Perdone, ¿me da la hora?... Lo siento, no tengo tiempo... Muchas gracias, respondo igual a la poca gracia del tipo que desaparece, raudo. Entonces entro al banco y una cola feroz me recibe. Ni modo. Y no hay ticket de turno ni banca exclusiva que me ampare... Después de veinte minutos llego delante de la caja número 4 en el preciso instante en que el individuo que no había querido darme la hora también se acerca... Perdone, estoy haciendo una gestión muy delicada -me explica- ¿Dejaría que el caballero me cambie estos dólares? No tomará mucho tiempo... El tipo de la caja me mira esperando aprobación... Imposible, le digo, he hecho cola por casi media hora y el médico me ha dicho que tengo dos meses de vida. Créame cuando le digo que yo no tengo tiempo... El tipo y el cajero no saben si echarse a llorar o darme el pésame... Lo siento, se excusa el hombre y el cajero atiende mi gestión con diligencia... Esa tarde me sentí un poco mierda, pero llegué a tiempo para el partido de fútbol.

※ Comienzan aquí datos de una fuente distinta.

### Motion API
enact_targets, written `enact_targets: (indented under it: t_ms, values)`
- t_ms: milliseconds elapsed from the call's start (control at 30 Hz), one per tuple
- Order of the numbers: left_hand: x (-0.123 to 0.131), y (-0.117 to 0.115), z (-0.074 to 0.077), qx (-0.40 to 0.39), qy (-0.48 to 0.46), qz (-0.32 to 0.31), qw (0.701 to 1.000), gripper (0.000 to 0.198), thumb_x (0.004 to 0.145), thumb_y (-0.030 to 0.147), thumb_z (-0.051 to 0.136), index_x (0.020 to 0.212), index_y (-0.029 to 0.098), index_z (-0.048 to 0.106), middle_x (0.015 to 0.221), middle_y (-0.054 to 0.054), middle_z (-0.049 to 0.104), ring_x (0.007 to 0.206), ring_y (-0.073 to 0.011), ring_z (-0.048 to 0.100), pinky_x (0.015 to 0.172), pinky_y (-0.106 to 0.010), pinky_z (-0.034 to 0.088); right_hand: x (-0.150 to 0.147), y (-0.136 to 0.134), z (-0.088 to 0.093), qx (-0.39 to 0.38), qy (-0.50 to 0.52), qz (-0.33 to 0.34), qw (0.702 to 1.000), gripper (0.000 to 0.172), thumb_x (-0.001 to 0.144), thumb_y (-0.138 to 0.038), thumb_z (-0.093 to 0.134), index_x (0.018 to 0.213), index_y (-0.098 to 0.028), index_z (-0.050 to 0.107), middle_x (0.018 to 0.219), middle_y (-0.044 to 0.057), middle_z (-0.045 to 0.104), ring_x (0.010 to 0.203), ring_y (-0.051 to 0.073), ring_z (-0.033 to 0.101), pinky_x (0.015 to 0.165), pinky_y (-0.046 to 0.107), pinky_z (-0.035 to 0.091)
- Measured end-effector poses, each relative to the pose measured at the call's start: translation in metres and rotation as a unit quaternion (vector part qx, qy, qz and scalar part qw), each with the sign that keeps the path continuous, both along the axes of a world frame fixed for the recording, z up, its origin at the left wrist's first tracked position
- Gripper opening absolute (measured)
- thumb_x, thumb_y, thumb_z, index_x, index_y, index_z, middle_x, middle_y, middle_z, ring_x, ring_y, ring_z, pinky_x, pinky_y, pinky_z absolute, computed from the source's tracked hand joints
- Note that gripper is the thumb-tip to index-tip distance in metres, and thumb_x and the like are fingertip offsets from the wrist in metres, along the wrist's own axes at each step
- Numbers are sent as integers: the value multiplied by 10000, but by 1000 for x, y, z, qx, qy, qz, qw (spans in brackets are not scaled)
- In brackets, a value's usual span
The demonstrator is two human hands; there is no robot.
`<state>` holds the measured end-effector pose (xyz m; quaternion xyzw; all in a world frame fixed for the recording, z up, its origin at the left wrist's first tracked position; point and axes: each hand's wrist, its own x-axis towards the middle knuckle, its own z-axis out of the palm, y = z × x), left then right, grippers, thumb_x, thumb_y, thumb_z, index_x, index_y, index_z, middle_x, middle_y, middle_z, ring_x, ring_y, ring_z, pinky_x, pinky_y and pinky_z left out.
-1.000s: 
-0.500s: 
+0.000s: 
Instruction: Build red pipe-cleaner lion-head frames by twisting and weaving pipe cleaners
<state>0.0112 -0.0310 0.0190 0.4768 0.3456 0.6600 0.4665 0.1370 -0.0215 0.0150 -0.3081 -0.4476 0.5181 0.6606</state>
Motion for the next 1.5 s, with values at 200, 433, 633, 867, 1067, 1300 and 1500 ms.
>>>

La Unión, capital de la provincia de Dos de Mayo, Huánuco. Zona muy próxima a la siempre movida Tingo María. Nos recibe el subprefecto: pantalón chorreado, doble nudo marinero en la corbata y modales como los de una hélice fuera de control. Como anfitrión es un lujo, nos pasea por el pueblo, nos sirve la comida típica del lugar y nos cuenta, con una devoción sólo comparable a la de un cruzado, que la zona es famosa por su queso, el mismo que había ganado en 1913 un premio en París, gracias a un hijo de ese pueblo, migrante enamorado de su tierra, que lo había presentado al concurso mundial de ese año... No puede irse sin llevar queso de coca, nos dice, y acto seguido nos arrastra a una calle donde, en ambas aceras, se ofrecen unos portentosos moldes de queso. Curioso por ver de qué manera la hoja milenaria participaba en la elaboración del queso accedo a probar algunas muestras, sin embargo, nada especial se dejaba adivinar en el paladar.. ¿Por qué le dicen queso de coca? pregunto... Entonces el subprefecto baja la voz, mira a los lados, y cubriendo sus labios con una mano susurra: Es el negocio de lavado de un tipo de Tingo María. Aproveche, cualquier clase, cualquier peso, a cinco soles... Ante lo cual, sólo quedó extraer un billete de diez soles y traerse a Lima dos espectaculares moldes que no duraron ni dos días en la refrigeradora de casa. Re buenos. Y con el punto preciso de sal.